Se separarmos o filme em si da conduta dos envolvidos em sua produção, o que resta é um filme adorável, que alia um diretor elogiado desde o seu longa de estreia (O som ao redor, 2013) e a maior diva do cinema brasileiro, Sônia Braga, que merece cada elogio que lhe foi feito por sua atuação neste projeto. Absolutamente espontânea e segura em cena, comprovou que talento se vê nas minúcias. Em duas cenas, particularmente, em vez de exageros gestuais e do apelo ao descritivismo, ela desvela sua emoção em mudanças no semblante e em olhos que ficam levemente úmidos, sendo que nós, espectadores, sequer sabemos o motivo, só podendo intuir que a personagem está recordando eventos de seu passado. Lindo.
Clara rasga, sem ler, a proposta milionária da construtora. |
Disfarçado de bom moço, o poder ataca diretamente e, se não funcionar, há um plano criminoso em andamento no andar mais alto. |
A questão é que Aquarius se insere nesse nicho com muita propriedade. Em que pese o cineasta ser um apoiador pessoal de Dilma Rousseff, precisamos por em contexto que a especulação imobiliária na orla de Recife é um dos principais problemas de infraestrutura daquela cidade, sendo perfeitamente compreensível que Mendonça quisesse tratar disso, qualquer que fosse a conjuntura política no país. O filme não precisaria sofrer nenhuma mudança. O que conta, portanto, é o roteiro bem construído; são os diálogos brilhantes, até mesmo nas cenas de amenidades (com destaque para a estória da mulher que foi a uma livraria comprar "três metros de livro" por recomendação de seu arquiteto!); a inserção da música como um elemento essencial da narrativa, recurso usado com sucesso em outros filmes bem recebidos pela crítica; e, inclusive, a defesa de valores importantes à sociedade, como a família.
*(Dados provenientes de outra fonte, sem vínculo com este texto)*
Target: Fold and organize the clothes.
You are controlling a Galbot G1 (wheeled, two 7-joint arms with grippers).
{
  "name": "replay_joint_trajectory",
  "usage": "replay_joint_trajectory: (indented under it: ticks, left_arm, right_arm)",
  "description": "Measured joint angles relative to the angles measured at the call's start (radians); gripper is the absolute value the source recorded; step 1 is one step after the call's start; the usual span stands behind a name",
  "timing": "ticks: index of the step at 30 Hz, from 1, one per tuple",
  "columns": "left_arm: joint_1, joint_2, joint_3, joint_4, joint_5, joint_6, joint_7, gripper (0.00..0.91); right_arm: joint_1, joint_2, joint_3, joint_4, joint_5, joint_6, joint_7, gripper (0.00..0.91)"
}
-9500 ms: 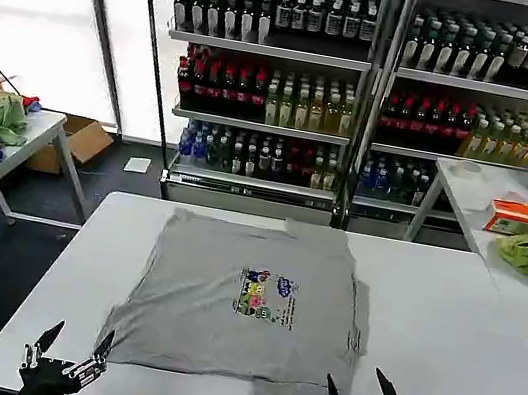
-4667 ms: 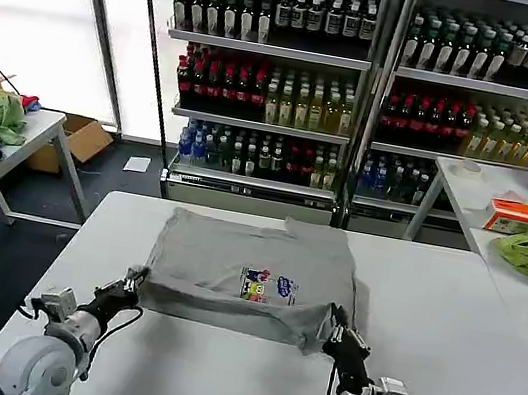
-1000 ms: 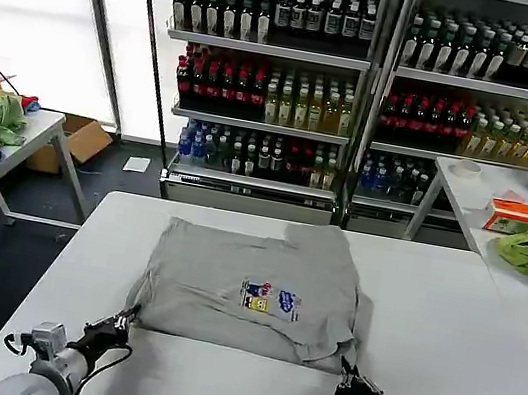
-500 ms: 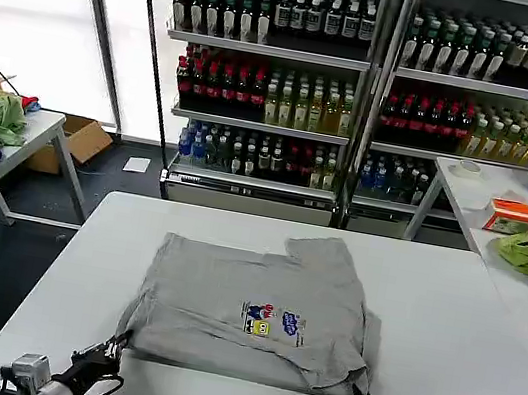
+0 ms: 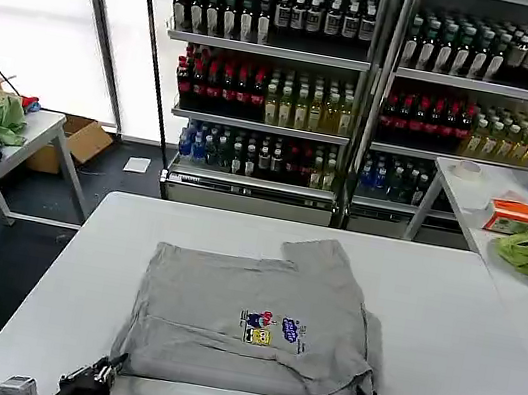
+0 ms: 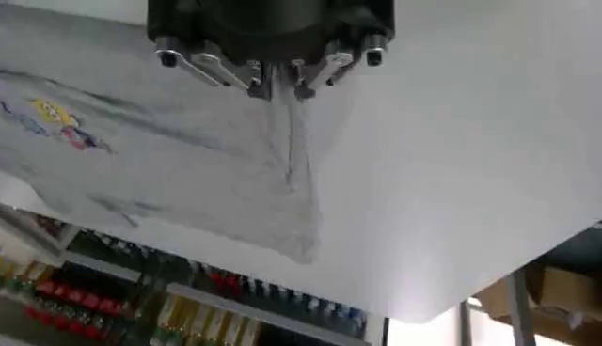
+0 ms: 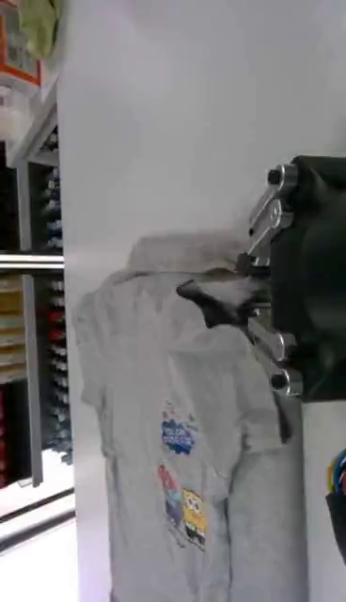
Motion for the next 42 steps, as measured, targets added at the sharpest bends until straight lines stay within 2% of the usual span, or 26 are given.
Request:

Aquarius é um filme de casamentos felizes que só terminam pela viuvez, gerando filhos e sobrinhos amados e cuidados com carinho. Veja como termina a cena de discussão entre Clara e sua filha.
A estúpida pretensão de boicote não deu muito certo. |
Não fossem os pronunciamentos do diretor e dos atores, Aquarius estaria sendo visto de acordo com os méritos que realmente possui, o que abrange ser um forte candidato a representar o Brasil no Oscar de melhor filme estrangeiro, inclusive pela presença de Sônia Braga, muito benquista por aquelas bandas. Essa indicação é a nova batalha politicaloide do longa (cf. http://g1.globo.com/pop-arte/cinema/noticia/2016/09/aquarius-concorrera-com-15-filmes-para-representar-o-brasil-no-oscar.html). O filme indicado será conhecido amanhã.
Pessoalmente, não tenho preferência, primeiro porque considero deslumbramento com o Oscar coisa de gente colonizada; mas também porque, dos filmes indicados, Aquarius foi o único que vi, por mais que respeite e valorize o cinema nacional. Infelizmente, contudo, nem todos os títulos chegam às salas de cinema e os que chegam vêm com horários reduzidos, porque os exibidores querem mesmo lucrar com os títulos comercialoides que, no caso brasileiro, normalmente são as comédias, a que não assisto.
Em suma, se você gosta de uma bela estória, muito bem contada, veja Aquarius. E escute Maria Bethania, para mostrar que é intenso.